**Work order**
Keep only the lines that hold the string "right", filtering out the rest of the entries below.
########################################
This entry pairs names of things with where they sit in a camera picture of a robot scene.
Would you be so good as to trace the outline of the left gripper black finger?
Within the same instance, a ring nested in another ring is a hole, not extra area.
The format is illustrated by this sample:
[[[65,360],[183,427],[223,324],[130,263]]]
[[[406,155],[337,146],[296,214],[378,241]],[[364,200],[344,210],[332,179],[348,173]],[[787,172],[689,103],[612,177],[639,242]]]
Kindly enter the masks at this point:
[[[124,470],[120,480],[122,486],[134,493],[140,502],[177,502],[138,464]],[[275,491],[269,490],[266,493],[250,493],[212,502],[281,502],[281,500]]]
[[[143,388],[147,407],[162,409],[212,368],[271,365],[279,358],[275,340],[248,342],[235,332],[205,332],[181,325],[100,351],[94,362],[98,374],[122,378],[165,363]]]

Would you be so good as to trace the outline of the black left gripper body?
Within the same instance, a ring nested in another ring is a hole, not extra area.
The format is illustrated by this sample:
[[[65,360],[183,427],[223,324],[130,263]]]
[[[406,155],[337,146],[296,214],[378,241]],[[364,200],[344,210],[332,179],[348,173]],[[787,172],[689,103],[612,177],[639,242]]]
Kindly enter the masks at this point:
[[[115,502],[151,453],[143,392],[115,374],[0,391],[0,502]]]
########################################
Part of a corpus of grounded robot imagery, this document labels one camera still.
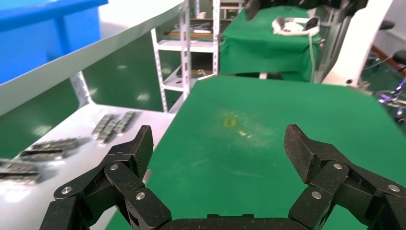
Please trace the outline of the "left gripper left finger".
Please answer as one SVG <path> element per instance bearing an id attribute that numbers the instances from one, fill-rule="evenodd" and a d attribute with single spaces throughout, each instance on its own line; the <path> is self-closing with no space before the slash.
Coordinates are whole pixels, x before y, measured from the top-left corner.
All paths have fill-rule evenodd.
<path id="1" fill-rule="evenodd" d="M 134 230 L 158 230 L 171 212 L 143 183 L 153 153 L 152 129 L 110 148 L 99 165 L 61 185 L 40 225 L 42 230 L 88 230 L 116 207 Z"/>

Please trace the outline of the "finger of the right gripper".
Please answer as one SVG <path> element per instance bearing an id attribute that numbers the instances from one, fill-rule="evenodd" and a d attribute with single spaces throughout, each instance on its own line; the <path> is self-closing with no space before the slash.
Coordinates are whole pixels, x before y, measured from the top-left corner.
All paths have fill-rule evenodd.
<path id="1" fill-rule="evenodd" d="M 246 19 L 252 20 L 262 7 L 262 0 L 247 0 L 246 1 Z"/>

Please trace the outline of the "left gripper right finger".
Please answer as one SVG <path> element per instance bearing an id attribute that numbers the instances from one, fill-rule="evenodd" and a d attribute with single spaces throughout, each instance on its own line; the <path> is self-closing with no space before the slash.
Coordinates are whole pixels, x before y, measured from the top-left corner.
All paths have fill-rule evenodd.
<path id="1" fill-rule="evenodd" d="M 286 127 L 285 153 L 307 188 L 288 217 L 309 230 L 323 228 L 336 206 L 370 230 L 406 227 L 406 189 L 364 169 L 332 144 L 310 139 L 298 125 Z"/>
########################################
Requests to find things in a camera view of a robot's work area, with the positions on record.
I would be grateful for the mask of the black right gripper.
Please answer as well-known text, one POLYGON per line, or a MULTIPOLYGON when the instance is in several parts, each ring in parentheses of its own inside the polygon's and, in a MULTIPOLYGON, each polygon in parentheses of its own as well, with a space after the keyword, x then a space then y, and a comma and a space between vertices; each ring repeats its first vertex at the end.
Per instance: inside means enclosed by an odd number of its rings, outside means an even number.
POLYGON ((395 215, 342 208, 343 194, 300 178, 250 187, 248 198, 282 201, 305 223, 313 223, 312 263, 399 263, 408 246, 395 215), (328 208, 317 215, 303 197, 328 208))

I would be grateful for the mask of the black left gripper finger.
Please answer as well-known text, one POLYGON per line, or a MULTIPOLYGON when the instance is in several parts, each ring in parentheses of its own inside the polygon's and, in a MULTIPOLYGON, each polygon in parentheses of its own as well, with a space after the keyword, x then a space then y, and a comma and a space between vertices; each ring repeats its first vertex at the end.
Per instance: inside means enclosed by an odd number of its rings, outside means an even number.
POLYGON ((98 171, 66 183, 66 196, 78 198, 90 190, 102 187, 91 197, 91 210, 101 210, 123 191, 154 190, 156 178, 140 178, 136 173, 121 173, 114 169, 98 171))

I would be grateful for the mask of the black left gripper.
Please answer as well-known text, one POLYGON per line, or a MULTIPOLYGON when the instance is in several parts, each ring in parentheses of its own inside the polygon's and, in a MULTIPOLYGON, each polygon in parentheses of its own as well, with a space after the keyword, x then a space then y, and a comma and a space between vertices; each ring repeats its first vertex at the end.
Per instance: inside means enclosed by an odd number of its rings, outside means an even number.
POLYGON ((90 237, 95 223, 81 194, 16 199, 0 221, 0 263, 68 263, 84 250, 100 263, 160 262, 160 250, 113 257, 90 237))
########################################
**Result for this task**
Please trace the outline of the "finger of the right gripper".
Please trace the outline of the "left gripper right finger".
I would be grateful for the mask of the black right gripper.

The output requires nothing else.